Steven Byrnes 15 Oct 2023 20:58 UTC
25 points
2
I’m pretty confused about almost everything you said about “innate reward system”.
My view is: the relevant part of the human innate reward system (the part related to compassion, norm-following, etc.) consists of maybe hundreds of lines of code, and nobody knows what they are, and I would feel better if we did. (And that happens to be my own main research interest.)
Whereas your view seems to be: umm, I’m not sure, I’m gonna say things and you can correct me. Maybe you think that (1) the innate reward system is simple, (2) when we do RLHF, we are providing tens of thousands of samples of what the innate reward system would do in different circumstances, (3) and therefore ML will implicitly interpolate how the innate reward system works from that data, (4) …and this will continue to extrapolate to norm-following behavior etc. even in out-of-distribution situations like inventing new society-changing technology. Is that right? (I’m stating this possible argument without endorsing or responding to it, I’m still at the trying-to-understand-you phase.)
- Noosphere89 15 Oct 2023 21:33 UTC
  3 points
  −9
  Parent
  My general model of the way that the innate reward system works is that the following happens:
  1. I agree with the claim that the innate reward system is simple.

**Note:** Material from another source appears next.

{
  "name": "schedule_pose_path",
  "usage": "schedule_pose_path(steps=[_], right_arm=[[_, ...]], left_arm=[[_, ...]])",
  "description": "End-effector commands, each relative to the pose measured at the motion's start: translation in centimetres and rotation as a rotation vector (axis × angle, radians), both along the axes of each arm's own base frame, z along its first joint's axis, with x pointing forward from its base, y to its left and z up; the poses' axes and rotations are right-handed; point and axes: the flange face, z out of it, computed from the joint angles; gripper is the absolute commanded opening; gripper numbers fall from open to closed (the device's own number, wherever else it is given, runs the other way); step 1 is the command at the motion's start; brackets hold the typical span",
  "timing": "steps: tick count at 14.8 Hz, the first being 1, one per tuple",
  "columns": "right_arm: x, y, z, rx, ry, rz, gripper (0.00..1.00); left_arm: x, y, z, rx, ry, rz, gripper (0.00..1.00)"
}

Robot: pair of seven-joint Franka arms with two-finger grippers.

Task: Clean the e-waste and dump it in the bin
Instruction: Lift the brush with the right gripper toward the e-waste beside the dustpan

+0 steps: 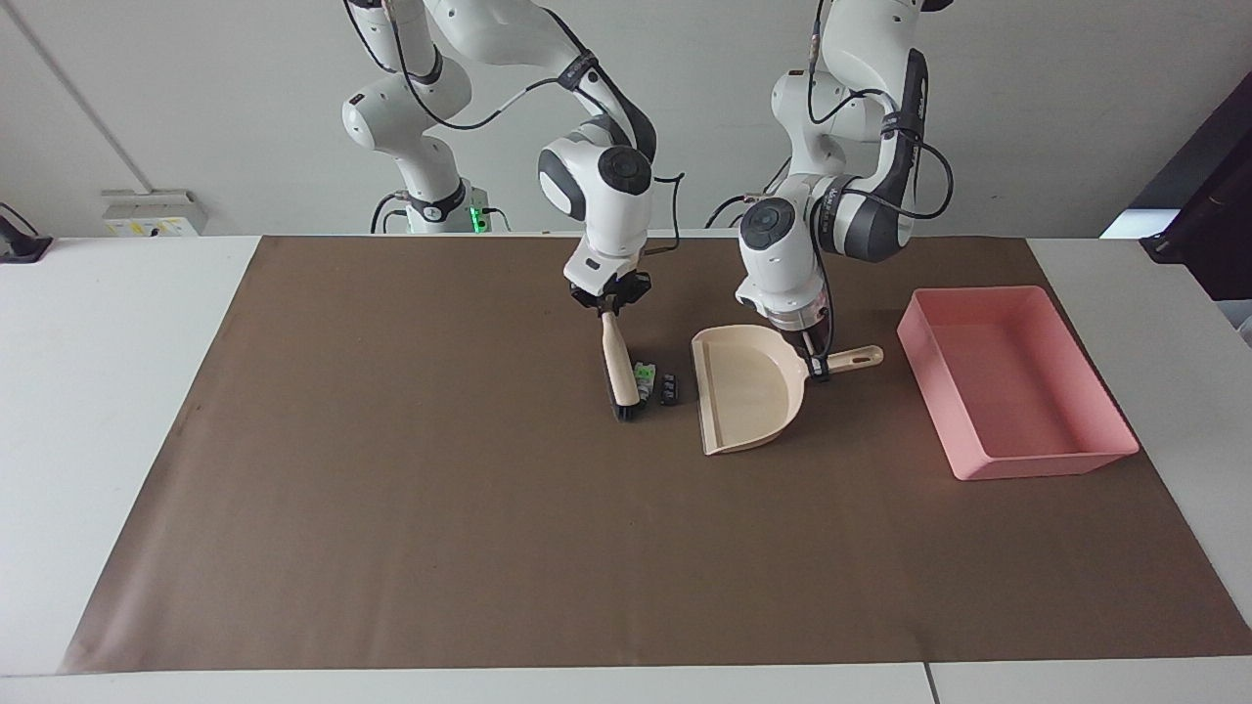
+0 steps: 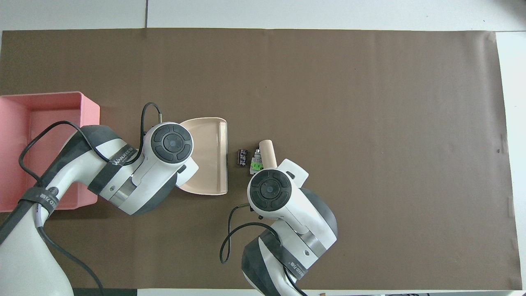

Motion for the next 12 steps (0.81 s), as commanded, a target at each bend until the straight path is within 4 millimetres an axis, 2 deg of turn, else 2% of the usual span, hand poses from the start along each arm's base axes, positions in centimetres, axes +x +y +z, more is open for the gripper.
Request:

  2. The innate reward system uses the fact that it can edit the weights and code of the brain, albeit it’s limited by biology’s quirks like it’s completely uninterpretable neurons to use the backpropagation algorithm, or a weaker variant thereof to update the gradients using RLHF or DPO or whatever specific variant it is to train a reward model for preference alignment. It continuously trains online on a lot of examples.

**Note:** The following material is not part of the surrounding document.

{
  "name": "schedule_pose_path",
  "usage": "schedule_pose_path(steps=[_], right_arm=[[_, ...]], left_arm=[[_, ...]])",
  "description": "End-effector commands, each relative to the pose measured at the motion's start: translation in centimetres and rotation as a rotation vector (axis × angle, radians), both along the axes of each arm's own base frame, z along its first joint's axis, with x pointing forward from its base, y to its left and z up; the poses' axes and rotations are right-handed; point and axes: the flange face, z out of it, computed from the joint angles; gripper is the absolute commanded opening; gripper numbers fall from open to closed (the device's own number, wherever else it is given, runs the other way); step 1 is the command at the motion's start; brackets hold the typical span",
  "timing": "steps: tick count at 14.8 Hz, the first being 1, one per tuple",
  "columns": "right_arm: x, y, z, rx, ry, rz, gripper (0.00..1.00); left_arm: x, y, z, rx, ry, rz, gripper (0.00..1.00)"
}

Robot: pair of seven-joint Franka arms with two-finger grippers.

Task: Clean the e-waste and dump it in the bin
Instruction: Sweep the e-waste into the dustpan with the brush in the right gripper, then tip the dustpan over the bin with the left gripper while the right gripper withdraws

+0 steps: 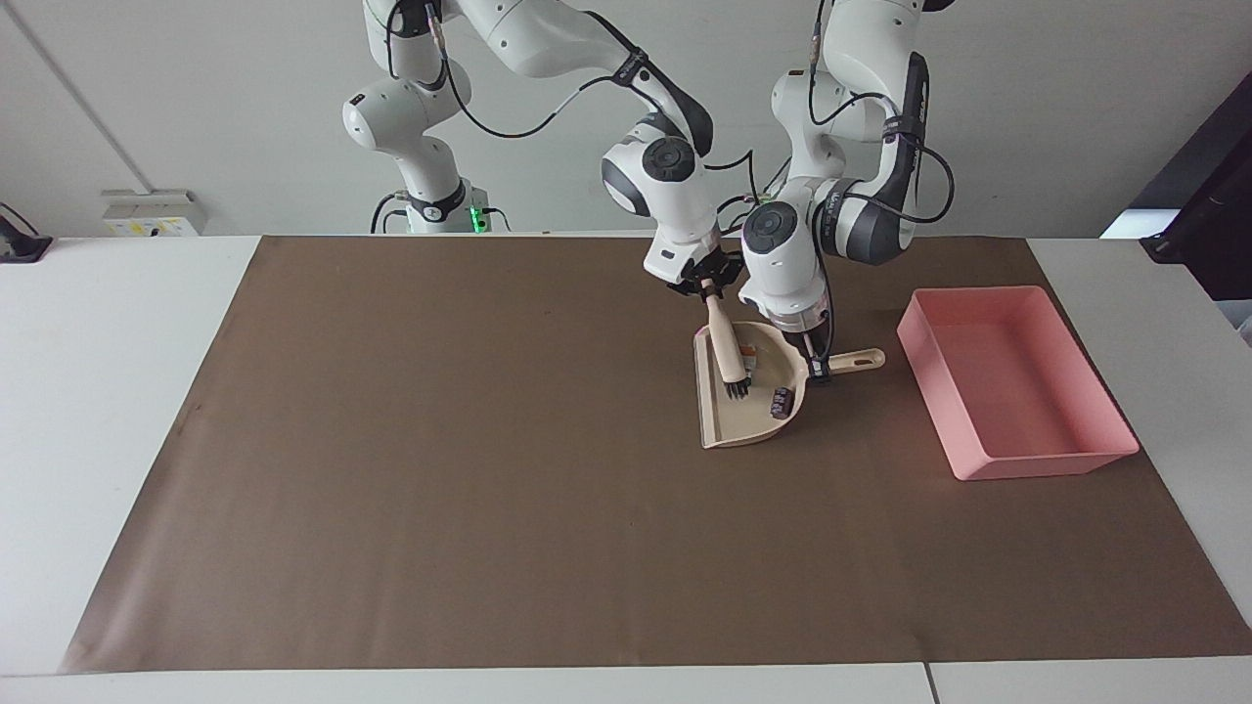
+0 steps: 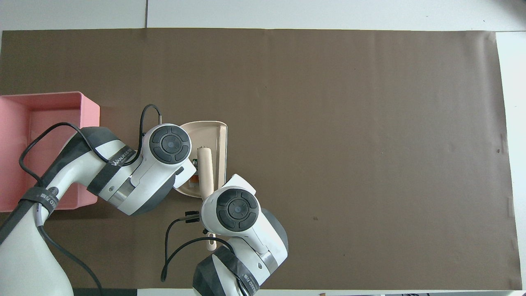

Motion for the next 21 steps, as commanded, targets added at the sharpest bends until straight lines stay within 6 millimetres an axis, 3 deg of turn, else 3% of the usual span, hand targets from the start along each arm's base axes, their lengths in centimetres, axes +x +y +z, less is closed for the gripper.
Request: schedule_pose_path(steps=[1,5,8,10,12,15,18,21], right_arm=[[2.0,1.2,1.6,0.053,0.001,-0.022,0.0],[1.6,0.9,2.3,0.023,0.044,-0.006,0.0],[0.9,-1.3,6.9,-0.004,0.082,-0.017,0.0],[2.0,-5.5,10.7,-0.054,0.129,-0.049,0.0],[3.9,-11.6,13.2,-0.145,0.16,-0.076,0.0],[8.3,-22.3,14.8,-0.244,0.171,-0.117,0.0],[12.1,-32.4,14.5,-0.293,0.164,-0.103,0.0],[13.1,-42.9,12.3,-0.283,0.164,-0.019,0.0]], left_arm=[[0.0,1.2,-0.8,-0.022,-0.014,-0.024,0.0],[1.0,2.8,-0.7,-0.045,-0.023,-0.017,0.0],[1.4,3.6,0.4,-0.074,-0.023,-0.002,0.0],[2.0,5.3,1.8,-0.098,-0.012,-0.01,0.0],[2.2,6.8,3.8,-0.134,-0.006,-0.025,0.0],[2.3,9.2,7.2,-0.166,0.015,-0.018,0.0],[2.8,14.4,11.1,-0.211,0.015,0.044,0.0],[4.1,20.5,14.9,-0.214,-0.03,0.09,0.0]])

  3. Yes, the ML/AI algorithm learns to interpolate from the data, and via weak priors plus the examples learned, it eventually starts to learn how the innate reward system works from the data, and what the reward function is.
  4. I think one key reason why we can navigate out-of distribution situations is because the innate reward system is fully online, and thus whenever it faces out of distribution situations, it’s able to react on the timescale of the rest of the brain and take action.

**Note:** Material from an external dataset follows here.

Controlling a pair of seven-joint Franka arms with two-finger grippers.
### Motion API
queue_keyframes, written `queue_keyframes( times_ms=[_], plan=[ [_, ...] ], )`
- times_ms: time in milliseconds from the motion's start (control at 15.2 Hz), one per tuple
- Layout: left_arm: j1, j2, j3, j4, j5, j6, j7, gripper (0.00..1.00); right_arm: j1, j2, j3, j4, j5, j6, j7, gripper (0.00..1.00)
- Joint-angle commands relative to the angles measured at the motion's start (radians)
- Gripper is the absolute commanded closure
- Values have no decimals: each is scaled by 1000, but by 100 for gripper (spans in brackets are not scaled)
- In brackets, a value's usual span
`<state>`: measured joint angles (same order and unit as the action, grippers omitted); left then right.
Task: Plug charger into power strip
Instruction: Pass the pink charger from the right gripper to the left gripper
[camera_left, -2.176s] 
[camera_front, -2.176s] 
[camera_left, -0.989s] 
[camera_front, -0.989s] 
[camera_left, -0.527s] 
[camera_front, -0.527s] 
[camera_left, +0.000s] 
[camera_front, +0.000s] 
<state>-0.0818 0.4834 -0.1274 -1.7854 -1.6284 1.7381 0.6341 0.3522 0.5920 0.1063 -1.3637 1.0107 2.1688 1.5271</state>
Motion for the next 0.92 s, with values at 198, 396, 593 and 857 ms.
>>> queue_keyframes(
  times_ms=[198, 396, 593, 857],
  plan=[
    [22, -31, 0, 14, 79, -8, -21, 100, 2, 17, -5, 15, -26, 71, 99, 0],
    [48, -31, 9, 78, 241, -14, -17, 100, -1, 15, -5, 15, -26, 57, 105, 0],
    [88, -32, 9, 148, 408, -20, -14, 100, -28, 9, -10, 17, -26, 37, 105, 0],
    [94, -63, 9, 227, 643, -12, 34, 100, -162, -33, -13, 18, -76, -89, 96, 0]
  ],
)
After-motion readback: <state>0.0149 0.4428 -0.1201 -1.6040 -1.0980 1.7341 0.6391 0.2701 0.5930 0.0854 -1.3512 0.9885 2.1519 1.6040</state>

  At the very least, this is a possible sketch of how we could make a reward system that lets us align the AI.
  
  Regarding the idea that there is a short code for how the innate reward system works:
  
  My view is: the relevant part of the human innate reward system (the part related to compassion, norm-following, etc.) consists of maybe hundreds of lines of code, and nobody knows what they are, and I would feel better if we did. (And that happens to be my own main research interest.)
  
  I agree with the view that there probably is a short, powerful code of the innate reward system in humans, for the same reason as my argument that priors from genetics are probably very weak.
  
  My claim here is that even the weaker reward model where we use local update rules is already enough to make alignment very likely, for the same reasons that the innate reward system is able to input a lot of preferences reliably like empathy for the ingroup, revenge when we are harmed, etc.
  
  Your algorithm seems like a very good thing, if we could get at it, but even the weaker stuff enabled by SGD probably is enough to ensure alignment with very high probability.